### [How to complete this task]
Of the material below, only the lines from the line containing "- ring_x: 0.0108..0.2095" down to the line containing "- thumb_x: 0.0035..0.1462" belong in the answer, written out exactly.

### [Input data]
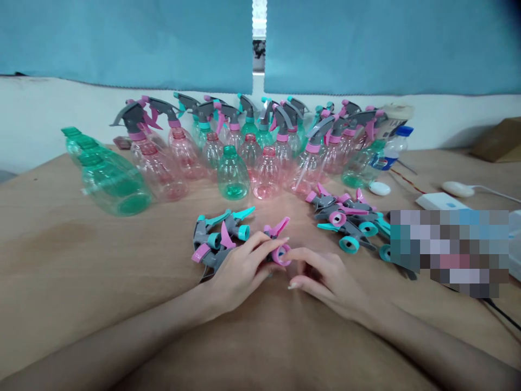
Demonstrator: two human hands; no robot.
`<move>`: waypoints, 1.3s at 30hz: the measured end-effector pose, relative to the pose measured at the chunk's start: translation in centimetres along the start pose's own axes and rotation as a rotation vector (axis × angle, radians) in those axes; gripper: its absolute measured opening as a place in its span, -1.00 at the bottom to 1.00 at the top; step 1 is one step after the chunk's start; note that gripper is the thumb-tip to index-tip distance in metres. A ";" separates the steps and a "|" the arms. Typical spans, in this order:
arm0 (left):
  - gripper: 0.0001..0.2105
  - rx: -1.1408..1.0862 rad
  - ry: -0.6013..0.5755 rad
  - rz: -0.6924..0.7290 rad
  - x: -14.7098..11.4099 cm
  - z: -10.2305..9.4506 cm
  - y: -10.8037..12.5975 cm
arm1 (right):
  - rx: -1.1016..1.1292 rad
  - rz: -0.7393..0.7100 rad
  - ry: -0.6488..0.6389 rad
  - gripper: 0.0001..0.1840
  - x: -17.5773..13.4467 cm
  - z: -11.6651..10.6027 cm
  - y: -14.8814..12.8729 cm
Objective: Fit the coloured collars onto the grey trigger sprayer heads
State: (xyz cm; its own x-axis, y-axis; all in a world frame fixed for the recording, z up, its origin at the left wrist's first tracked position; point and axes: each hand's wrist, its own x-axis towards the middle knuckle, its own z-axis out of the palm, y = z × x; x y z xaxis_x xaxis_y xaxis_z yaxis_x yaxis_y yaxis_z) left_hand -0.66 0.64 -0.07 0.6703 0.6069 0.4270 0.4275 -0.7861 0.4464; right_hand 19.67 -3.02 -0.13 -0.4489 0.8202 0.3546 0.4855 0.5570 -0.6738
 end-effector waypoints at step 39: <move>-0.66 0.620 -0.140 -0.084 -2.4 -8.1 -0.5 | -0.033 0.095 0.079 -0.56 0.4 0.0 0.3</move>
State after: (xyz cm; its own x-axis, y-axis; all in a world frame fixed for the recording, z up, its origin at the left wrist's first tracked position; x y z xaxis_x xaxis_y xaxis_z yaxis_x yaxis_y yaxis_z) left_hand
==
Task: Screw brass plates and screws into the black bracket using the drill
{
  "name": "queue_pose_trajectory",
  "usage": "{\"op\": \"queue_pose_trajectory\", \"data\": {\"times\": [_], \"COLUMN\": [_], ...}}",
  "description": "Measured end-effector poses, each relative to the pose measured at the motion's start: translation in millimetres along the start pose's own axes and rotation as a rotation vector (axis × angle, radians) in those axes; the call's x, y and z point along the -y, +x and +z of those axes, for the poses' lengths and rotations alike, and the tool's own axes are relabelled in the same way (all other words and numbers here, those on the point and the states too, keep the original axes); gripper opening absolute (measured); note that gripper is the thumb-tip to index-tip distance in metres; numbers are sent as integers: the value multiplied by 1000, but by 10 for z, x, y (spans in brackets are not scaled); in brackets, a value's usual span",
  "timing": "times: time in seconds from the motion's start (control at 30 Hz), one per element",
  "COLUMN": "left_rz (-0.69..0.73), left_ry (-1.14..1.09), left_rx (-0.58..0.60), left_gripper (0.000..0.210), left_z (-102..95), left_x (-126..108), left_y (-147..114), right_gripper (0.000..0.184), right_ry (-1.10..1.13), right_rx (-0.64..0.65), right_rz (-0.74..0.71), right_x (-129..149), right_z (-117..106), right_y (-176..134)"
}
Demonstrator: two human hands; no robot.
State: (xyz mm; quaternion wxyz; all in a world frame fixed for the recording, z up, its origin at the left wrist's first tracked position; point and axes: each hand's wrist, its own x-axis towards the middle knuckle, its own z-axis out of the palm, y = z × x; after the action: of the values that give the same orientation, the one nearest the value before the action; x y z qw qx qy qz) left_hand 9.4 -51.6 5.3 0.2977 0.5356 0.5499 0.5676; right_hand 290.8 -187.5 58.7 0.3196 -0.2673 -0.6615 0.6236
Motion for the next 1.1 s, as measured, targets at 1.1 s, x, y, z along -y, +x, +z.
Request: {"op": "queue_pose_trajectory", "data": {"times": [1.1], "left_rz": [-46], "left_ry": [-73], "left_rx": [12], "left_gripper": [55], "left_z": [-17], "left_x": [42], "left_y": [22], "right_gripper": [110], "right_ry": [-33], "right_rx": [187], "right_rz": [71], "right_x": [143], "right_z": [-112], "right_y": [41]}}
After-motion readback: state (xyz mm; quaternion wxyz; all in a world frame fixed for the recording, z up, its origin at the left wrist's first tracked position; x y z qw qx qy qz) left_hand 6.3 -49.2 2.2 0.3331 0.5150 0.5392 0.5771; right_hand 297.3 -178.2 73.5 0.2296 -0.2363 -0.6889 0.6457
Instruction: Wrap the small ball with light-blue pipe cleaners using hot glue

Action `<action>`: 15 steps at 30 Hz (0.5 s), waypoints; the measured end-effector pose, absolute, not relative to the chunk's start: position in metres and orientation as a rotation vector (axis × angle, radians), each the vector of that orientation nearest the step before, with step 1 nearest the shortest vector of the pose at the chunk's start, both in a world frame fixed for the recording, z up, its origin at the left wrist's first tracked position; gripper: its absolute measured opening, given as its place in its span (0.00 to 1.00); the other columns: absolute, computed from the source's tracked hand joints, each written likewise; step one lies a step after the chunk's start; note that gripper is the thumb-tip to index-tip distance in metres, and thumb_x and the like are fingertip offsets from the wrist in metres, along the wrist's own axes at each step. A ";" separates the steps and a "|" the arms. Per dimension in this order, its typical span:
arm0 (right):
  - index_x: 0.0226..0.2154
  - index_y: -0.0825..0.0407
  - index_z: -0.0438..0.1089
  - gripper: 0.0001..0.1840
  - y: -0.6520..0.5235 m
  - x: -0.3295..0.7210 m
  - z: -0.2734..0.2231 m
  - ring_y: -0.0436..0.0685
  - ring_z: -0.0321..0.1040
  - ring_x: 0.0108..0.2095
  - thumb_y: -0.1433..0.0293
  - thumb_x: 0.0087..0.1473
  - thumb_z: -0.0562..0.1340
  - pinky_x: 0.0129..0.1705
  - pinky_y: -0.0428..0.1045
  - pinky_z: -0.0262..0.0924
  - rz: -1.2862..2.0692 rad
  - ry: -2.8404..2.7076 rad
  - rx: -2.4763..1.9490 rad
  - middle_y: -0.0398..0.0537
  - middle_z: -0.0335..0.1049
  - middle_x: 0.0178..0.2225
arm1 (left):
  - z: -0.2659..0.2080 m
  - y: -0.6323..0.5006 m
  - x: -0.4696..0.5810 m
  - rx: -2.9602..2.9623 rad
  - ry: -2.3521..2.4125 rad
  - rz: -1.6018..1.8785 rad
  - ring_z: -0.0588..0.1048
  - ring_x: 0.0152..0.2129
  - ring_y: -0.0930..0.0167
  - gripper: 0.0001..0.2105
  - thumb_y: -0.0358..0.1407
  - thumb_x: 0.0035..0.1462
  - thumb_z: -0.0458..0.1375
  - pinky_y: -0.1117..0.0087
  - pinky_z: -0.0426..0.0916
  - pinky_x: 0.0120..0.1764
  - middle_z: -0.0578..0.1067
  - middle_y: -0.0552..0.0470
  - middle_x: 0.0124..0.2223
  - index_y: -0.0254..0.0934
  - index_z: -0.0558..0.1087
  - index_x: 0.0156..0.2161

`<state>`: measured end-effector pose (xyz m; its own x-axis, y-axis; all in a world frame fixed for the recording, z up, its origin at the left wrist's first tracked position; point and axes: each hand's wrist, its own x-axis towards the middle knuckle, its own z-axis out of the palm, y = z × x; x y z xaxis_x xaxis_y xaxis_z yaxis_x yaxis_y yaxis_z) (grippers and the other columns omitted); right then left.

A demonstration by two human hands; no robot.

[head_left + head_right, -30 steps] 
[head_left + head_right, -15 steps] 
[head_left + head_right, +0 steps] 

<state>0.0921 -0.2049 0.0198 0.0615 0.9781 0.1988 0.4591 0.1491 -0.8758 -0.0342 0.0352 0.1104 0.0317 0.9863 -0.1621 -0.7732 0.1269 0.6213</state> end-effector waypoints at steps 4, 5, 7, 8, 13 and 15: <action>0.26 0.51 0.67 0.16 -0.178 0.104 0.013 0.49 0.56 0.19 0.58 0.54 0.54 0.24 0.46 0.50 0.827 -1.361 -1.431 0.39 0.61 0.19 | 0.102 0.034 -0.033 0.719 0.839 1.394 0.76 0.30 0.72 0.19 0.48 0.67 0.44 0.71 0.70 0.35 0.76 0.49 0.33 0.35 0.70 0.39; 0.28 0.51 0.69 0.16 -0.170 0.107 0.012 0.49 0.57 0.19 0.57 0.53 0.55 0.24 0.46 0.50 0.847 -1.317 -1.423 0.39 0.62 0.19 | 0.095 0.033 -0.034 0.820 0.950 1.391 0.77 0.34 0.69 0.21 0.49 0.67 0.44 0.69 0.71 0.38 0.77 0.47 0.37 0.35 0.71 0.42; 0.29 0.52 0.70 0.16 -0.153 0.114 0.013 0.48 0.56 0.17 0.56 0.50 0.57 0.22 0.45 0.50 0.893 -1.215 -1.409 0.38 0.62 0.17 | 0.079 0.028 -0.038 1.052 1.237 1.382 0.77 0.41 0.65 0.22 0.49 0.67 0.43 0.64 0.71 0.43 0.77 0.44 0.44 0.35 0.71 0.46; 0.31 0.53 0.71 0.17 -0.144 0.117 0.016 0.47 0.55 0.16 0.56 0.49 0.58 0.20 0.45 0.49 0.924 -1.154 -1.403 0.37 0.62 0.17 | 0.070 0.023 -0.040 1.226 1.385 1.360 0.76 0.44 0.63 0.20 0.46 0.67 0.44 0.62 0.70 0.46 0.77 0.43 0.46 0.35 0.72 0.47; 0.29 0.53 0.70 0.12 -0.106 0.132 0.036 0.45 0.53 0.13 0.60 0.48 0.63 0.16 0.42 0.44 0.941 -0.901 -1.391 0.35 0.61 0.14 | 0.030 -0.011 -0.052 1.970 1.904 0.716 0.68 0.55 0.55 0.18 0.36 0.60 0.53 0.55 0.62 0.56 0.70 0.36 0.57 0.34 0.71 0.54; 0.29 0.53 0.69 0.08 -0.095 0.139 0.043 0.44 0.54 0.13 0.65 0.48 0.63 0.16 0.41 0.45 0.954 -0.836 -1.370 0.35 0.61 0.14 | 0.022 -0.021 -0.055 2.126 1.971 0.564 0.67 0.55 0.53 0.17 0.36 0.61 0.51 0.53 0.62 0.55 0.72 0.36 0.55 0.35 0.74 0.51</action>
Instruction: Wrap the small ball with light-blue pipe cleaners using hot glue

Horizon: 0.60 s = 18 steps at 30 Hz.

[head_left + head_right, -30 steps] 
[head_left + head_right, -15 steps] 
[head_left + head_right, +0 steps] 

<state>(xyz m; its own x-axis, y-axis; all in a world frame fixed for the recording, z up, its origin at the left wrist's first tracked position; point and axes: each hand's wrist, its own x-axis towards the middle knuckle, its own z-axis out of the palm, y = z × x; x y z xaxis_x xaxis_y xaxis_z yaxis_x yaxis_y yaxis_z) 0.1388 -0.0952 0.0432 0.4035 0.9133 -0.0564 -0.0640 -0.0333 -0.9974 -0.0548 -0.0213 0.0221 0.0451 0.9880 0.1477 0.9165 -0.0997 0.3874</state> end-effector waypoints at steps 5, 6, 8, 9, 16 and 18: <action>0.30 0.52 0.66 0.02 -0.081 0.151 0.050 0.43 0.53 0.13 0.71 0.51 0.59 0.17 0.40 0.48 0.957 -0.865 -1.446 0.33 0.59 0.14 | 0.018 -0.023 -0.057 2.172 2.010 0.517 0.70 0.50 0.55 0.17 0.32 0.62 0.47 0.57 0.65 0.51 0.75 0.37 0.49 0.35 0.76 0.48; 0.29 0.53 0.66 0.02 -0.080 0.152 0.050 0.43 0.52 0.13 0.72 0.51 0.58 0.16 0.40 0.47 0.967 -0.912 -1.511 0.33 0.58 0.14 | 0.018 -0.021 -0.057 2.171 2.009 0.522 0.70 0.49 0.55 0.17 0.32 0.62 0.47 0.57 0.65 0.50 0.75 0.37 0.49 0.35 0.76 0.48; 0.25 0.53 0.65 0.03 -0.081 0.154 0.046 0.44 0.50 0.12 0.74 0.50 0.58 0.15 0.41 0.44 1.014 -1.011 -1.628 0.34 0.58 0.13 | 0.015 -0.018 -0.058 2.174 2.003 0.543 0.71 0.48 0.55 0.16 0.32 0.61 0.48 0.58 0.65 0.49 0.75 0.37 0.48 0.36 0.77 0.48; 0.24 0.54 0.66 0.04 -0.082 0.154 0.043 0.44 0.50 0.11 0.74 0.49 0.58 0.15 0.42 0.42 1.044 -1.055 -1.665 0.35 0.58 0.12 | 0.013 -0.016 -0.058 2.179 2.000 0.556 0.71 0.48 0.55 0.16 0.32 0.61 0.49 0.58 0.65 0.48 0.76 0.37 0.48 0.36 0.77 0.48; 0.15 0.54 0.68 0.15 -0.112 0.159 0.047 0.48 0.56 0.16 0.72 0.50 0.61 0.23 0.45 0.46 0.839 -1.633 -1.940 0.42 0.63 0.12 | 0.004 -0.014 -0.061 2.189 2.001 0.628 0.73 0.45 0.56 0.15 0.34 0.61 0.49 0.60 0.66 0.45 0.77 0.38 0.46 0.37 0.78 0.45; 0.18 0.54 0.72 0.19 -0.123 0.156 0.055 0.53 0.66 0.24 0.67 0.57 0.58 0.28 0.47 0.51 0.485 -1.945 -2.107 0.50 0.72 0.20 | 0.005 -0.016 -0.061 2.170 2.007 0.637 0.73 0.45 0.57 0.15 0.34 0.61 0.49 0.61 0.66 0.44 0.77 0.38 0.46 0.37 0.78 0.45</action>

### [Your response]
  - ring_x: 0.0108..0.2095
  - thumb_y: -0.1433..0.0293
  - thumb_x: 0.0087..0.1473
  - thumb_z: -0.0562..0.1340
  - pinky_x: 0.0129..0.1705
  - pinky_y: -0.0428..0.1045
  - pinky_z: -0.0262..0.0924
  - rz: -1.2862..2.0692 rad
  - ry: -2.8404..2.7076 rad
  - rx: -2.4763..1.9490 rad
  - middle_y: -0.0398..0.0537
  - middle_z: -0.0335..0.1049
  - middle_x: 0.0178..0.2225
arm1 (left):
  - z: -0.2659..0.2080 m
  - y: -0.6323..0.5006 m
  - x: -0.4696..0.5810 m
  - rx: -2.9602..2.9623 rad
  - ry: -2.3521..2.4125 rad
  - rz: -1.6018..1.8785 rad
  - ring_z: -0.0588..0.1048
  - ring_x: 0.0152..0.2129
  - ring_y: -0.0930..0.0167
  - gripper: 0.0001..0.2105
  - thumb_y: -0.0358..0.1407
  - thumb_x: 0.0035..0.1462

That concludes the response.